▶ **THE TASK**
Search the entries for the word "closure" and pull out each line that has it.

(Dataset items)

────────────────────────────────────────

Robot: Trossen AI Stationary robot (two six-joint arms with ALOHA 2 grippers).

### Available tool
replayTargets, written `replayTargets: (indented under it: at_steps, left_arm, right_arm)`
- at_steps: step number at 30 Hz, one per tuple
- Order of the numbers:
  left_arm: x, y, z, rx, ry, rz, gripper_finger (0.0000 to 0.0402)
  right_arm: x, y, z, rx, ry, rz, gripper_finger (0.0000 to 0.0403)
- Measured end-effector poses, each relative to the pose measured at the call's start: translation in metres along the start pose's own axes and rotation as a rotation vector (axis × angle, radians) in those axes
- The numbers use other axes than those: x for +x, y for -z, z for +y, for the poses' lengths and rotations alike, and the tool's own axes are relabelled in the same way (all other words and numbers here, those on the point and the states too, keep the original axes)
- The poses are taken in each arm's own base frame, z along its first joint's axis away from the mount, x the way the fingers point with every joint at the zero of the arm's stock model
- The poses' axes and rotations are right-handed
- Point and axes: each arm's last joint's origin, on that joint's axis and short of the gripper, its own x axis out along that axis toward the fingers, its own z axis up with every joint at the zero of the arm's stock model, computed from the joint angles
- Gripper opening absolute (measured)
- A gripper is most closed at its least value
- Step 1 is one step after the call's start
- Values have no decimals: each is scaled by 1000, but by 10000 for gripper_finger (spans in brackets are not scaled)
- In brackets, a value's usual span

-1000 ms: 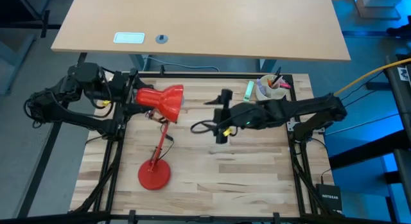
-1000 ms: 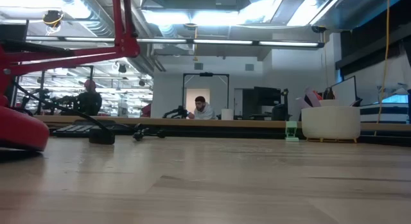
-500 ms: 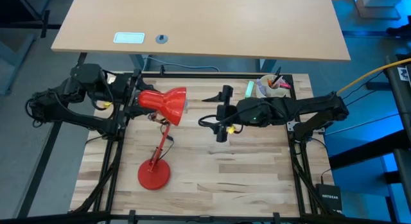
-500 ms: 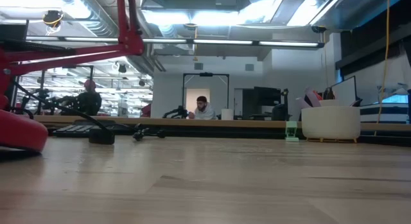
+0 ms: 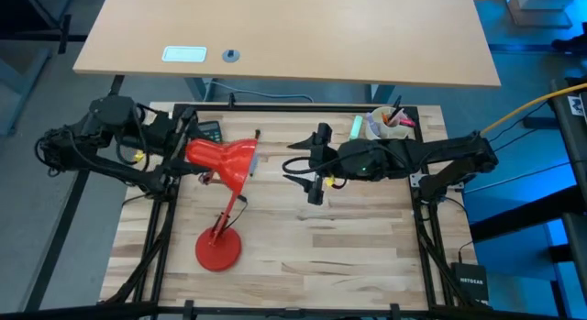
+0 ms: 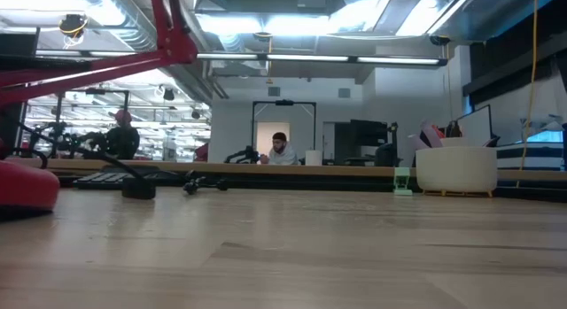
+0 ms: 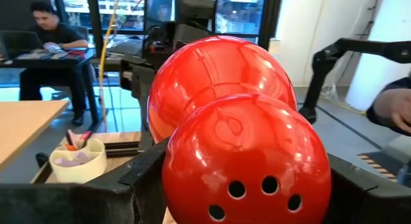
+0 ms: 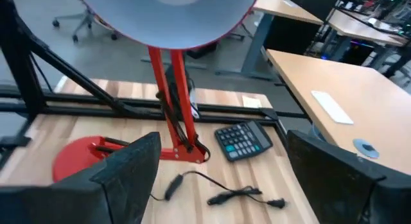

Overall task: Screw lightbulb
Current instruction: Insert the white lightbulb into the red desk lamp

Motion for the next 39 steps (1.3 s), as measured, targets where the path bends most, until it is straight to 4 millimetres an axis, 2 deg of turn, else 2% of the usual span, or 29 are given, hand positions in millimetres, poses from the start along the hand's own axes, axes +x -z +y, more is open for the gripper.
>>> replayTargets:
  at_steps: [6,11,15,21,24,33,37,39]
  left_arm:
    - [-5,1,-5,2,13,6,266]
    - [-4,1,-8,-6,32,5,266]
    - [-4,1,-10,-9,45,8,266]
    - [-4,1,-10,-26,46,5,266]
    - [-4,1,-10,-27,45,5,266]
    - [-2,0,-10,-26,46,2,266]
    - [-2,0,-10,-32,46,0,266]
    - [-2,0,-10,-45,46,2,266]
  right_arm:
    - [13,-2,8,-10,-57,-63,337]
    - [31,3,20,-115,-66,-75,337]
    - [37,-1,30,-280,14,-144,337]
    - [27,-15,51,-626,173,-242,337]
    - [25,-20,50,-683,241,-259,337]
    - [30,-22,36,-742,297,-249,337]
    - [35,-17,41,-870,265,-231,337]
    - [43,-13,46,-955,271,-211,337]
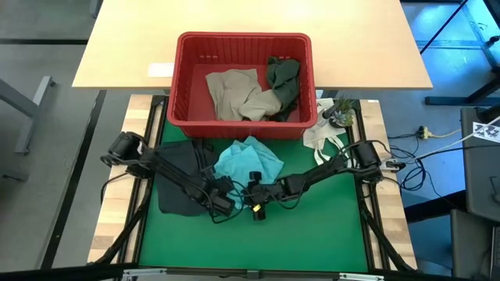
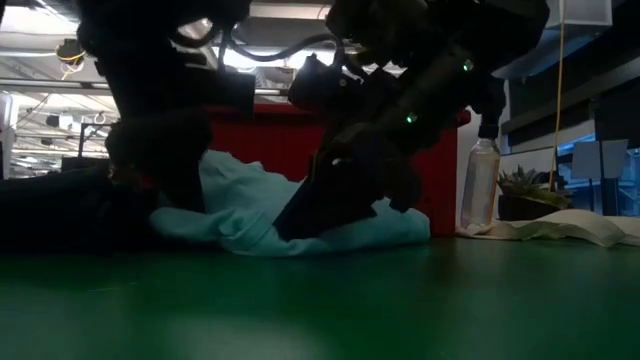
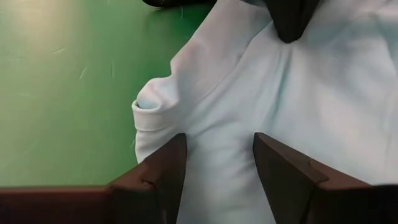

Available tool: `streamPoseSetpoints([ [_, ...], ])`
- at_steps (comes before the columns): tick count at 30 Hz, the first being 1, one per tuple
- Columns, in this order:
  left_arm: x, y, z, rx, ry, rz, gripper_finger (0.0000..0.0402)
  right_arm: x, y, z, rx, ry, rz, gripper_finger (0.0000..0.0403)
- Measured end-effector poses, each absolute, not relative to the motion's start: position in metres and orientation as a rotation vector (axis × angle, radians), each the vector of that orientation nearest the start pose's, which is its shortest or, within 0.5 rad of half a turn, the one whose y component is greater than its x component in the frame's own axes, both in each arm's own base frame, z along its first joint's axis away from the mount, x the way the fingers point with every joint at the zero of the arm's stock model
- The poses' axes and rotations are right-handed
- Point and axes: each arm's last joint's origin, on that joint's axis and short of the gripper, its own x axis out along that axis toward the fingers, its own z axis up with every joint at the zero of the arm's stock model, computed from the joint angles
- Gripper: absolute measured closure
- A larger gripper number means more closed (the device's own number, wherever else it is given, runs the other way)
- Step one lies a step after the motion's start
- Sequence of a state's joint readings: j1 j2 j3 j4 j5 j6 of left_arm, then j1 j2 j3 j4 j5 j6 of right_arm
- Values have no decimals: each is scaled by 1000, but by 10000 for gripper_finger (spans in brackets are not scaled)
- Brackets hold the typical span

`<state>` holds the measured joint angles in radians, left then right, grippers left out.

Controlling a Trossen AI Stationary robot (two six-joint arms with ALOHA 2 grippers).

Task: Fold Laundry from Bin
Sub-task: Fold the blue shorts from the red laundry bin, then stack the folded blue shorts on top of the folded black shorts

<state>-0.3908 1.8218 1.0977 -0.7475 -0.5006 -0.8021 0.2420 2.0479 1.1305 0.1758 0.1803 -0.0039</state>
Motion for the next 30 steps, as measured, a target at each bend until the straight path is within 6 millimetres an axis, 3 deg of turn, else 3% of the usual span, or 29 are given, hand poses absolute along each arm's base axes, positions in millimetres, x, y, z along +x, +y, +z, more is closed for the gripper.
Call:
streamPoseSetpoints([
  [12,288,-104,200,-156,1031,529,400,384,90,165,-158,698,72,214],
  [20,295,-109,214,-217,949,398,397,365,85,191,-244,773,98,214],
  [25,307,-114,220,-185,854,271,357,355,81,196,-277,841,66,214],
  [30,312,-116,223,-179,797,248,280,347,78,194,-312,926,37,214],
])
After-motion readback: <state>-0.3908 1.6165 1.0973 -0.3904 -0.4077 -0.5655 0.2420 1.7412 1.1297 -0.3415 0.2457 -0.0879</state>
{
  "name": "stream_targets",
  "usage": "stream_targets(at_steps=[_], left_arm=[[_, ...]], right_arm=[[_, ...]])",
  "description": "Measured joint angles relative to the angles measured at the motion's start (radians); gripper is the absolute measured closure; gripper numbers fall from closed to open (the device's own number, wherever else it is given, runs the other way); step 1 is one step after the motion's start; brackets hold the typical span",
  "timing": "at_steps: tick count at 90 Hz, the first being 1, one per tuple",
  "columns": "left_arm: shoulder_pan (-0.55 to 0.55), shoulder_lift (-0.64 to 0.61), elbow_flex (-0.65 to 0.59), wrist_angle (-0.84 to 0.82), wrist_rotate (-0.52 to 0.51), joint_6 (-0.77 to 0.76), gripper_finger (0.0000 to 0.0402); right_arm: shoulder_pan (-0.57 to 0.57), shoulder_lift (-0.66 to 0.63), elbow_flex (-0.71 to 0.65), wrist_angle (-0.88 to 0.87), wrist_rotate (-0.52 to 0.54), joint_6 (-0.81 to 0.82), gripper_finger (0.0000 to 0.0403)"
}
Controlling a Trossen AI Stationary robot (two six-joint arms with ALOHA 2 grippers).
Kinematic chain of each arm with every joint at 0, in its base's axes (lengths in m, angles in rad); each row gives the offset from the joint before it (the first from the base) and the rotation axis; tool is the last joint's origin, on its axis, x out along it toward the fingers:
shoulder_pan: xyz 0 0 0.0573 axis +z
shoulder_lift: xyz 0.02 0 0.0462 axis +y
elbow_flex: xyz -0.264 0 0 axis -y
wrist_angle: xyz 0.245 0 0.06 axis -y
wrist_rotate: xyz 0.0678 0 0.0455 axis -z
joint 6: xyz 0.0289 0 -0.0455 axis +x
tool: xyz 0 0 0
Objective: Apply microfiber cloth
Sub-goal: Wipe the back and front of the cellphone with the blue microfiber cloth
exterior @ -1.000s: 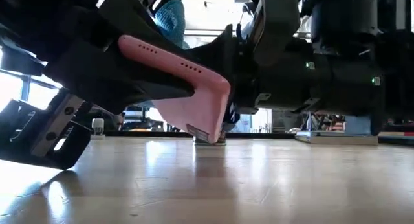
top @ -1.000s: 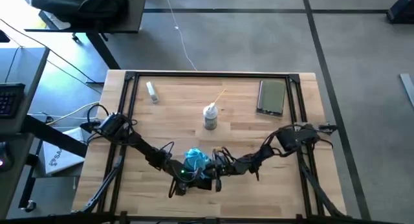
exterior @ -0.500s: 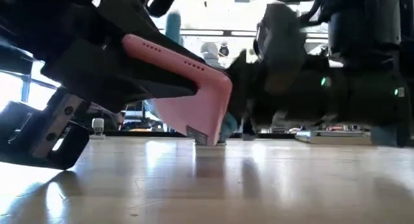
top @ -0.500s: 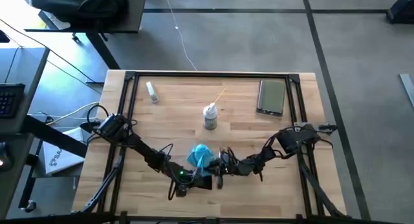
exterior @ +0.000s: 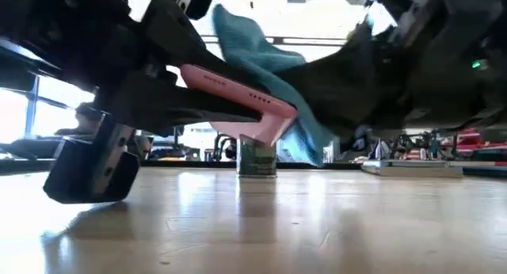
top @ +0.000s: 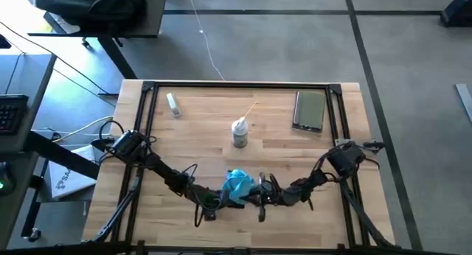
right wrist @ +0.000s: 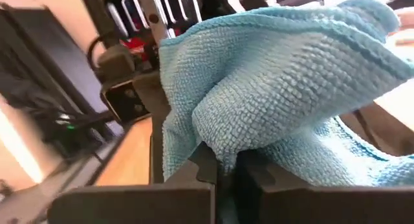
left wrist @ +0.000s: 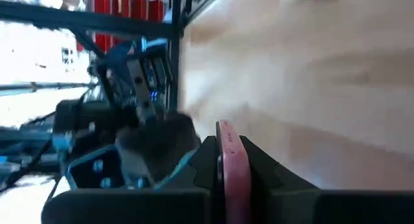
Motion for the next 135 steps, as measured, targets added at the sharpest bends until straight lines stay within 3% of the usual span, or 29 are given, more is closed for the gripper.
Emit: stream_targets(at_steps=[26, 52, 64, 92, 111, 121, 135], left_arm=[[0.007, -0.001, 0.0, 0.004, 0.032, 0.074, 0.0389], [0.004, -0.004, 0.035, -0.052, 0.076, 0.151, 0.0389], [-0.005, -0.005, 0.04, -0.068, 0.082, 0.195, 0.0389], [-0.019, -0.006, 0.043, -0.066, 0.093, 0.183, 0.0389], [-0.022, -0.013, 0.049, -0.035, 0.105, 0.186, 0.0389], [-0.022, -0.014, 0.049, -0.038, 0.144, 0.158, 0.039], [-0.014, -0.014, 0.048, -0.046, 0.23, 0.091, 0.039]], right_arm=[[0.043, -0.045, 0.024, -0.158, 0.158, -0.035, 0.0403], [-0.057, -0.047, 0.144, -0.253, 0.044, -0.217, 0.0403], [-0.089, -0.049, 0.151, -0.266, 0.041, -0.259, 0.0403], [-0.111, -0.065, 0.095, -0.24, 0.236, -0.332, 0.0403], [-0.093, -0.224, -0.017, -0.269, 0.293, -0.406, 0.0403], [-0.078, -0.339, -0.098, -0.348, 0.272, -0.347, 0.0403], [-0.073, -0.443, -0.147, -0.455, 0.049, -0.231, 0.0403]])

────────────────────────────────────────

▶ **OUTPUT**
- Gripper: absolute measured closure
  "description": "Measured joint angles relative to the angles measured at the motion's start (radians); gripper is the absolute measured closure; gripper numbers fall from closed to open (the device's own number, wherever else it is given, runs the other way); step 1 is one step after the motion's start; brackets hold the typical span",

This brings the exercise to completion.